O cenário dos ETFs dos EUA está enviando sinais mistos. Afirmações de uma queda de US$ 100 bilhões no valor nocional entre os 200 principais ETFs dos EUA circularam nas redes sociais, mas nenhuma evidência credível valida essa afirmação. O que está documentado, no entanto, é que certos segmentos do mercado estão realmente sob pressão.
Os ETFs de bitcoin à vista nos EUA se tornaram líquidos negativos para 2026 no geral, com junho registrando saídas de US$ 4,5 bilhões, o maior êxodo mensal único já registrado.
Para onde o dinheiro está saindo e para onde está indo
Os produtos de ativos digitais da BlackRock perderam US$ 3,1 bilhões durante o segundo trimestre de 2026.
Enquanto os fundos ligados a criptomoedas registravam saídas de recursos, os ETFs alavancados, como categoria mais ampla, atingiram um recorde de aproximadamente US$ 135 bilhões em ativos sob gestão até o início de julho de 2026.
ETFs tradicionais, incluindo o QQQM, que rastreia o Nasdaq-100, e o SGOV, que detém títulos do Tesouro a curto prazo, atingiram ou superaram a marca de US$ 100 bilhões em AUM em meados de julho de 2026.
O problema do ETF de criptomoedas
Os fluxos líquidos se tornando negativos para o ano significa que mais dinheiro saiu dos ETFs de bitcoin à vista do que entrou em 2026. O iShares Bitcoin Trust da BlackRock registrou resgates significativos, sugerindo que a pressão de venda não vem de pânico de varejistas, mas de instituições tomando decisões deliberadas de alocação.

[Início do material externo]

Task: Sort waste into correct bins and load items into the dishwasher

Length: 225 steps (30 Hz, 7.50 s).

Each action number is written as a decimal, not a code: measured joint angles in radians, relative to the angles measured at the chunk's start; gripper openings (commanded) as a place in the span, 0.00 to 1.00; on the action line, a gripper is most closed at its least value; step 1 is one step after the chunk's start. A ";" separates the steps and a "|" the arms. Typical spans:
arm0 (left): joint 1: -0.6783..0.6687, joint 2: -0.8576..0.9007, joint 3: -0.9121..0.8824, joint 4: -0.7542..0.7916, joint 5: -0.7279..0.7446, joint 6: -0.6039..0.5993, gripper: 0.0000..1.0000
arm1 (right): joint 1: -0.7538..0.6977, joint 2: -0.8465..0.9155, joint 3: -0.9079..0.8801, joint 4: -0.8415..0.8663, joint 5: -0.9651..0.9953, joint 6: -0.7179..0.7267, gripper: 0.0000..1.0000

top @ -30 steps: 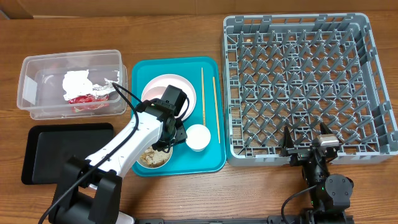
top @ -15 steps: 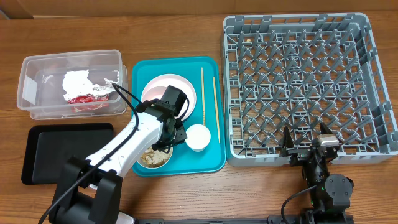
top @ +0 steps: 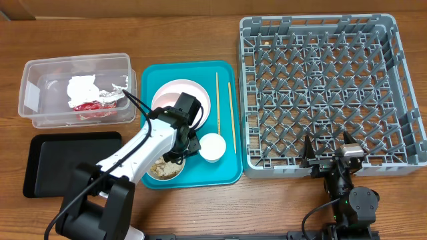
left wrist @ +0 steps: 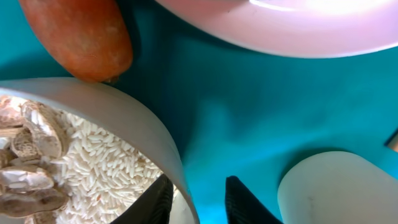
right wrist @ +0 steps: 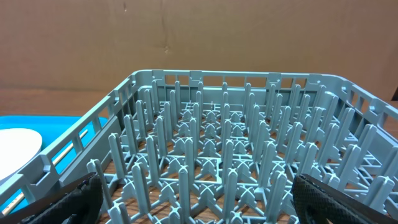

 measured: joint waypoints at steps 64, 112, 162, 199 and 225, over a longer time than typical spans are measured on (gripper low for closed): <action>0.231 0.002 0.433 -0.444 -0.113 0.425 0.04 | 0.000 0.000 0.000 0.000 0.000 0.000 1.00; 1.209 0.002 0.425 -0.371 0.476 0.758 0.04 | 0.000 0.000 0.000 0.000 0.000 0.000 1.00; 1.376 0.002 0.105 -0.429 1.231 1.382 0.04 | 0.000 0.000 0.000 -0.001 0.000 0.000 1.00; 1.683 0.002 0.103 -0.825 1.371 1.851 0.04 | 0.000 0.000 0.000 -0.001 0.000 0.000 1.00; 1.634 0.002 0.087 -0.759 1.405 1.871 0.04 | 0.000 0.000 0.000 -0.001 0.000 0.000 1.00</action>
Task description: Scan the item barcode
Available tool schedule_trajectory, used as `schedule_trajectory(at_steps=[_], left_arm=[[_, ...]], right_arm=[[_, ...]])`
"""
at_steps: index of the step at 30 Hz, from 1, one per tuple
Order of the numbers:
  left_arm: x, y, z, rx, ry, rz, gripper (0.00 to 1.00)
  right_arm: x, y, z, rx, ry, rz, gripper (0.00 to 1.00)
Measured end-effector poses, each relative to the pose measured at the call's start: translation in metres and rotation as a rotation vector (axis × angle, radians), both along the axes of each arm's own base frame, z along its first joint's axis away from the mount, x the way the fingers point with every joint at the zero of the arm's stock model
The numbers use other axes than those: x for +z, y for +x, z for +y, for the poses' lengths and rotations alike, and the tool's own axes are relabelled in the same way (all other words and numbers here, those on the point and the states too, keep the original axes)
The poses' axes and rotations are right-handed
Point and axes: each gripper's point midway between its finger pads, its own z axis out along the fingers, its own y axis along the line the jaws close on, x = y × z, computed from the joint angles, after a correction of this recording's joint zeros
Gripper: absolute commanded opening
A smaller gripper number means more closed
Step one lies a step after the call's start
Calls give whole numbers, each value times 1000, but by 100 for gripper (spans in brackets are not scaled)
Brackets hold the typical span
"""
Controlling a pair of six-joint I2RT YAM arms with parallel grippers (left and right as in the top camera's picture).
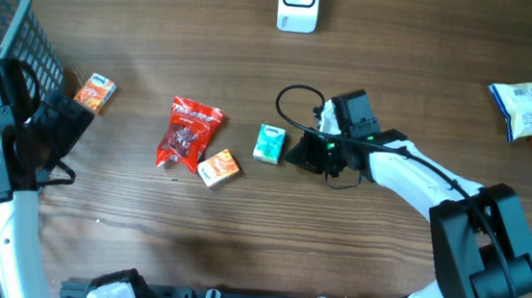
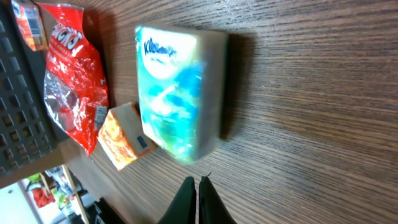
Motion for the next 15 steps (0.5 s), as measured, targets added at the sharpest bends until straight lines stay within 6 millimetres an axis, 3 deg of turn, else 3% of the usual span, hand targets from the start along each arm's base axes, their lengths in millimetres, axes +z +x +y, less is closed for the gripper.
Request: schedule_trajectory(at_steps=[5,6,7,10,12,15], left_arm=[[0,0,0,0,0,0,100],[0,0,0,0,0,0,100],[0,0,0,0,0,0,100],[0,0,0,0,0,0,100],[0,0,0,0,0,0,100],[0,0,0,0,0,0,100]], right_arm=[[0,0,0,-2,-1,4,4],[0,-1,0,-2,-2,7,9],[-1,-2,-1,-2,-4,11,19],[3,1,0,2,-2,2,63],[5,5,1,5,-1,-12,73],[5,5,1,1,-8,-8,73]])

O que isso significa para os investidores
O recorde de US$ 135 bilhões em ativos de ETFs alavancados mostra que os traders estão dispostos a usar produtos 2x e 3x no Nasdaq ou S&P 500, enquanto reduzem a exposição ao bitcoin. A força nos produtos de títulos públicos, como SGOV, sinaliza que a dívida pública de curto prazo está atraindo capital recorde ao lado dessa demanda por ações alavancadas.
Duas métricas esclarecerão o quadro nas próximas semanas: se os saídas dos ETFs de bitcoin à vista se estabilizarem ou acelerarem além dos US$ 4,5 bilhões de junho, e se o boom dos ETFs alavancados continuar ou reversar.